- **Try it**
Print the entries below again exactly as they stand, but skip any picture.

- **Dataset entries**
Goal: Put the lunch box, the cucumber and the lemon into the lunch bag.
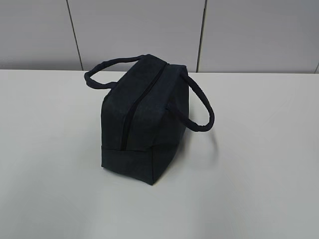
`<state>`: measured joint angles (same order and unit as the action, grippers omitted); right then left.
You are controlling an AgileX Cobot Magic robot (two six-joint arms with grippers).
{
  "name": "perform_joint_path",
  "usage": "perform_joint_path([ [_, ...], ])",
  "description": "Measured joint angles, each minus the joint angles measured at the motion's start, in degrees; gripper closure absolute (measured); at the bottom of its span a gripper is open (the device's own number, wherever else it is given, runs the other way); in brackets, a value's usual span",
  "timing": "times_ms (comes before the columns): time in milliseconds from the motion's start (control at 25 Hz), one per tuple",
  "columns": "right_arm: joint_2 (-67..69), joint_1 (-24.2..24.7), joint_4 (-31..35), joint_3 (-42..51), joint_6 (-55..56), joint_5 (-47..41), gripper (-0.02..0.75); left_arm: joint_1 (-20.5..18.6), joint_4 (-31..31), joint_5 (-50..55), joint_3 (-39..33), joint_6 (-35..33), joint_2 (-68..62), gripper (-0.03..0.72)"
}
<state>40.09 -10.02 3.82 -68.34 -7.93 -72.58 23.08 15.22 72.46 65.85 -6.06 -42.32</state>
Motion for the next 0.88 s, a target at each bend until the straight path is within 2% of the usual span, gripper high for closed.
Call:
perform_joint_path([
  [320, -12.91, 0.00, -0.12, 10.69, -0.04, -0.19, 0.267, 0.00, 0.00, 0.04, -7.61, -0.10, 11.65, 0.384],
  [880, -35.55, 0.00, -0.21, 31.65, -0.04, 0.01, 0.267, 0.00, -0.04, 0.04, -25.39, -0.50, 34.85, 0.386],
])
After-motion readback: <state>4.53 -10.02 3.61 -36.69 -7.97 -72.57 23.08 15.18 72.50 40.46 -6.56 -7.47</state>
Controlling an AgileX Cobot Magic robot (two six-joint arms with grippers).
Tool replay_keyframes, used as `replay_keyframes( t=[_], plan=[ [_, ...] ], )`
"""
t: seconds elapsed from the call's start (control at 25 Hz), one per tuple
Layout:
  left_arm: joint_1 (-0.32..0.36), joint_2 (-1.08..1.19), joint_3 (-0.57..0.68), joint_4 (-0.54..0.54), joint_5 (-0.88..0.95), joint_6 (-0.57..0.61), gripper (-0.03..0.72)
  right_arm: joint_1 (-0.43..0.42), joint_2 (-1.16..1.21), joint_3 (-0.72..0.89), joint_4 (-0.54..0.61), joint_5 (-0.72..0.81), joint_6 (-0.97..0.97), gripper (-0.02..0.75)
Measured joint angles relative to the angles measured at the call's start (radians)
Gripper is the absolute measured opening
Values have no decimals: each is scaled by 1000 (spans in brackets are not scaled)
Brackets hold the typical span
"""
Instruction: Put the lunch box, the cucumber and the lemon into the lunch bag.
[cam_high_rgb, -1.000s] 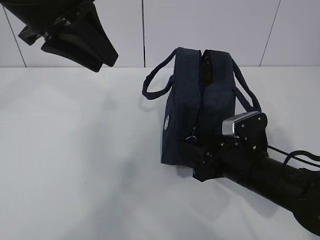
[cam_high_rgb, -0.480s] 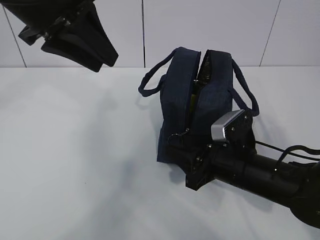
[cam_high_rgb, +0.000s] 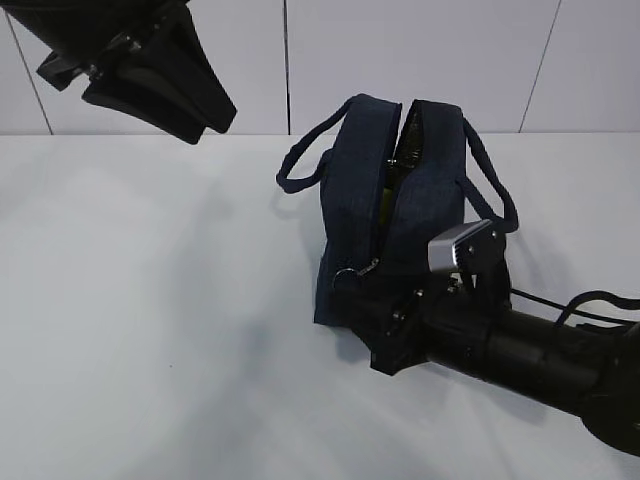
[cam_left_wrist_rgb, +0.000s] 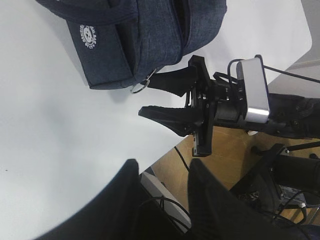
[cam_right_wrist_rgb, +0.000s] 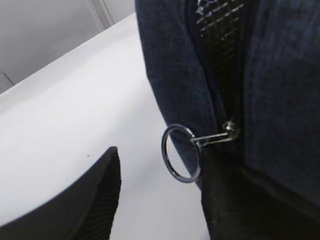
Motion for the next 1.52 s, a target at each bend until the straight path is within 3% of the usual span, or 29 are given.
replay_keyframes(
  t=[0.44,0.88,1.16,1.52],
  plan=[
    [0,0,0,0,0,0,239,0,0,0,-232,0,142,407],
    [0,0,0,0,0,0,239,0,0,18,-134,0,143,407],
    [0,0,0,0,0,0,239,0,0,93,67,0,53,407],
    [0,0,0,0,0,0,239,0,0,93,164,-2,-121,407]
  ],
)
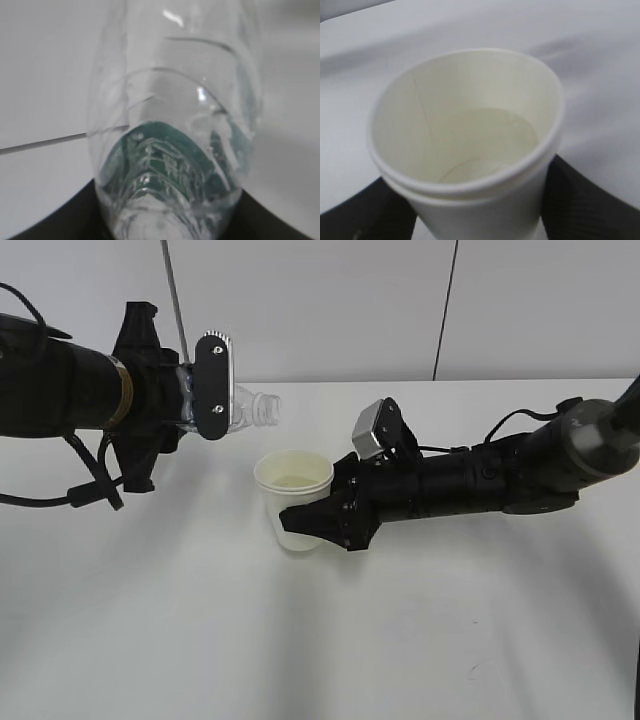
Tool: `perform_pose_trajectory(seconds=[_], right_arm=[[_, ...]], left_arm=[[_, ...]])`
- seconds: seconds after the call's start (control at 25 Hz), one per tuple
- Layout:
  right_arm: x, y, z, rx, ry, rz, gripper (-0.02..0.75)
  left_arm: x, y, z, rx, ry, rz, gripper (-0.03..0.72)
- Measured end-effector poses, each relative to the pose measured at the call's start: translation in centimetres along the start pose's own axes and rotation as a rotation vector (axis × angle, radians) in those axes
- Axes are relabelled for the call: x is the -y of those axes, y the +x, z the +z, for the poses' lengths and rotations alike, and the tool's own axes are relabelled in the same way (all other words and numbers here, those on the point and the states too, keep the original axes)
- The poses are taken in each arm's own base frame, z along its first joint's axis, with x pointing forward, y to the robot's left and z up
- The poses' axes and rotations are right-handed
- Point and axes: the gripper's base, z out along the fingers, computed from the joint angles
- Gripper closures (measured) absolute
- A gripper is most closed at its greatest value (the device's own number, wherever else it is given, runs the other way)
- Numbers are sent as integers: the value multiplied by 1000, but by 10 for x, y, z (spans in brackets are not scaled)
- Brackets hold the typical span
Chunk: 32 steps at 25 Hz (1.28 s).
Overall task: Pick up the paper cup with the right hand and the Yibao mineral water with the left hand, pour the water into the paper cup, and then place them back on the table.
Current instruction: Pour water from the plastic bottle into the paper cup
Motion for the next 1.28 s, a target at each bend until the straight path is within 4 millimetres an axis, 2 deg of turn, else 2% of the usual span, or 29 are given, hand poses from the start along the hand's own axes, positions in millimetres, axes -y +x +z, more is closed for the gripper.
perform_pose_trajectory(seconds=[0.44,0.88,1.28], right_arm=[[7,-3,0,31,72,50,217],[18,-1,-2,30,196,118,217],[26,1,-4,11,289,152,217]], left_arm=[[2,-2,0,16,21,-418,341],[6,-6,0,77,112,-757,341],[-3,11,5,164,132,-997,341]])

- **Problem solution**
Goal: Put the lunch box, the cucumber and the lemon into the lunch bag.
`<state>`: measured joint angles (same order and unit as the action, grippers omitted); right then left.
You are controlling an AgileX Cobot Magic robot (two six-joint arms with grippers).
{
  "name": "perform_joint_path",
  "usage": "perform_joint_path([ [_, ...], ])",
  "description": "Measured joint angles, each minus the joint angles measured at the motion's start, in degrees; gripper closure absolute (measured); at the bottom of its span a gripper is open (the device's own number, wherever else it is given, runs the other way); in brackets, a value's usual span",
  "timing": "times_ms (comes before the columns): time in milliseconds from the motion's start (control at 25 Hz), one per tuple",
  "columns": "right_arm: joint_2 (-67..69), joint_1 (-24.2..24.7), joint_4 (-31..35), joint_3 (-42..51), joint_6 (-55..56), joint_5 (-47..41), gripper (-0.02..0.75); left_arm: joint_1 (-20.5..18.6), joint_4 (-31..31), joint_5 (-50..55), joint_3 (-39..33), joint_6 (-35..33), joint_2 (-68..62), gripper (-0.03..0.72)"
}
<state>40.09 -10.02 3.82 -68.34 -7.93 -72.58 23.08 15.22 72.46 65.85 -6.06 -42.32</state>
Motion for the next 0.88 s, a target at each bend until the straight path is within 2% of the usual span, gripper high for closed.
Call:
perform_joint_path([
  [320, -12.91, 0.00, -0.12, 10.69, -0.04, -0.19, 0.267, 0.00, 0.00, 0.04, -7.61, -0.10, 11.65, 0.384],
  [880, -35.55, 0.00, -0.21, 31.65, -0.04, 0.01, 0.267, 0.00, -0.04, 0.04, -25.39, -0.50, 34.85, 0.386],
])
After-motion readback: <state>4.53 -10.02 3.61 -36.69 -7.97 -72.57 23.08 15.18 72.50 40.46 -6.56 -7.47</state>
Controlling an AgileX Cobot Magic robot (two six-joint arms with grippers).
Tool replay_keyframes, used as `replay_keyframes( t=[_], plan=[ [_, ...] ], )`
"""
t: seconds elapsed from the call's start (control at 25 Hz), one per tuple
Layout:
  left_arm: joint_1 (-0.32..0.36), joint_2 (-1.08..1.19), joint_3 (-0.57..0.68), joint_4 (-0.54..0.54), joint_5 (-0.88..0.95), joint_6 (-0.57..0.61), gripper (-0.03..0.72)
  right_arm: joint_1 (-0.43..0.42), joint_2 (-1.16..1.21), joint_3 (-0.72..0.89), joint_4 (-0.54..0.61), joint_5 (-0.72..0.81), joint_6 (-0.97..0.97), gripper (-0.02..0.75)
Measured joint angles relative to the angles measured at the call's start (radians)
Gripper is the absolute measured opening
Values have no decimals: each is scaled by 1000 (spans in brackets are not scaled)
Brackets hold the typical span
"""
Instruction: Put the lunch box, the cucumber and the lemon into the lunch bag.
[cam_high_rgb, -1.000s] 
[cam_high_rgb, -0.480s] 
[cam_high_rgb, +0.000s] 
[cam_left_wrist_rgb, +0.000s] 
[cam_right_wrist_rgb, +0.000s] 
Motion for the next 1.52 s, a target at each bend until the straight path is within 3% of the usual span, or 29 are given.
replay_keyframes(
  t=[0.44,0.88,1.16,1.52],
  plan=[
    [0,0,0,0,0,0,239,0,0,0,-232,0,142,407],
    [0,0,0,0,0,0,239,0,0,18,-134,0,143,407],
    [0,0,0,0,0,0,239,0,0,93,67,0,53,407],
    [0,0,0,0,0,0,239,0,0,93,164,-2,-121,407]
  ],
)
Tool: `perform_pose_trajectory(seconds=[_], right_arm=[[_, ...]], left_arm=[[_, ...]])`
- seconds: seconds after the call's start (control at 25 Hz), one per tuple
- Layout:
  right_arm: x, y, z, rx, ry, rz, gripper (-0.02..0.75)
  left_arm: x, y, z, rx, ry, rz, gripper (-0.03..0.72)
- Measured end-effector poses, each relative to the pose measured at the call's start: translation in centimetres along the start pose's own axes and rotation as a rotation vector (axis × angle, radians) in those axes
- Axes are relabelled for the call: x is the -y of those axes, y the +x, z the +z, for the poses' lengths and rotations alike, and the tool's own axes are relabelled in the same way (all other words and numbers here, those on the point and the states too, keep the original axes)
- The poses are taken in each arm's own base frame, z along its first joint's axis, with x pointing forward, y to the robot's left and z up
- The poses' axes and rotations are right-handed
- Point and axes: the gripper's base, z out along the fingers, computed from the joint angles
- Gripper closures (measured) absolute
- A gripper is most closed at its greatest value (the device's own number, wherever else it is given, runs the other way)
- Numbers are sent as integers: the value multiplied by 1000, but by 10 for x, y, z (spans in brackets are not scaled)
- Brackets hold the typical span
Chunk: 32 steps at 25 Hz (1.28 s).
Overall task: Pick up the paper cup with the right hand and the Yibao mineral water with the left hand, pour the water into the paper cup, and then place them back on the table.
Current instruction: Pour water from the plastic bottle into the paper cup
Motion for the next 1.28 s, a target at each bend until the straight path is within 4 millimetres an axis, 2 deg of turn, else 2% of the usual span, or 29 are given, hand poses from the start along the hand's own axes, positions in millimetres, axes -y +x +z, more is closed for the gripper.
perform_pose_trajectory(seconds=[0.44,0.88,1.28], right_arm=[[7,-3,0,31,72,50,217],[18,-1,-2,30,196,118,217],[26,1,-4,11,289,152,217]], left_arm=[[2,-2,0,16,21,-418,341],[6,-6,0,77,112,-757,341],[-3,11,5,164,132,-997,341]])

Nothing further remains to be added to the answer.